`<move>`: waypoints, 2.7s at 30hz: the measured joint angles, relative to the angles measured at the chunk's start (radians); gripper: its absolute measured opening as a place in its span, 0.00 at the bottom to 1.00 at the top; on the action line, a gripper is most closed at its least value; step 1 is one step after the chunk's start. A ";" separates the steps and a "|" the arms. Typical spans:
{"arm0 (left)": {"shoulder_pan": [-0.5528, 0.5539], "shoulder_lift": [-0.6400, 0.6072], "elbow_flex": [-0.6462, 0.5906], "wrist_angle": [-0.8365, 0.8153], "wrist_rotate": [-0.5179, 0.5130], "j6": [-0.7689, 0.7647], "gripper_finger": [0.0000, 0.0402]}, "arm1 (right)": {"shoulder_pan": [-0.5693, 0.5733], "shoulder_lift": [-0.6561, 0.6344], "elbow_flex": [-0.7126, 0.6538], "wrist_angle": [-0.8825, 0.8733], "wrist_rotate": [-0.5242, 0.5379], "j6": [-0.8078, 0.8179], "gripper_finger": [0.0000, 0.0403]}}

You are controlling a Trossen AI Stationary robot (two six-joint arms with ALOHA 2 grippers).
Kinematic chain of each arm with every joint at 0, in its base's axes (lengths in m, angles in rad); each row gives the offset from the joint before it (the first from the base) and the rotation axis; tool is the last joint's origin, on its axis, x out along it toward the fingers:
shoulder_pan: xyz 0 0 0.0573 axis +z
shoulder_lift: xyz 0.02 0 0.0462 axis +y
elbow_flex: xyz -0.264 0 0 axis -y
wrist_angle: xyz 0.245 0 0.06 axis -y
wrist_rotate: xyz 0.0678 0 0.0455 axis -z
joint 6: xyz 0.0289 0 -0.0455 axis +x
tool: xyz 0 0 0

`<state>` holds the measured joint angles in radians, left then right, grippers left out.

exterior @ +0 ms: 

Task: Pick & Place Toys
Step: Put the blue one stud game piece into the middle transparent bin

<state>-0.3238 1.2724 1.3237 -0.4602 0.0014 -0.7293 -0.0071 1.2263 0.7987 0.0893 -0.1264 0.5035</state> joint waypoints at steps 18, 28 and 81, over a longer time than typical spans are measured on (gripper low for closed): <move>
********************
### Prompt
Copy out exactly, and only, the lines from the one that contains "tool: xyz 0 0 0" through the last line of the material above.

### Written reply
tool: xyz 0 0 0

`<state>` holds the measured joint angles in radians, left then right, grippers left out.

exterior @ +0 ms: 

Task: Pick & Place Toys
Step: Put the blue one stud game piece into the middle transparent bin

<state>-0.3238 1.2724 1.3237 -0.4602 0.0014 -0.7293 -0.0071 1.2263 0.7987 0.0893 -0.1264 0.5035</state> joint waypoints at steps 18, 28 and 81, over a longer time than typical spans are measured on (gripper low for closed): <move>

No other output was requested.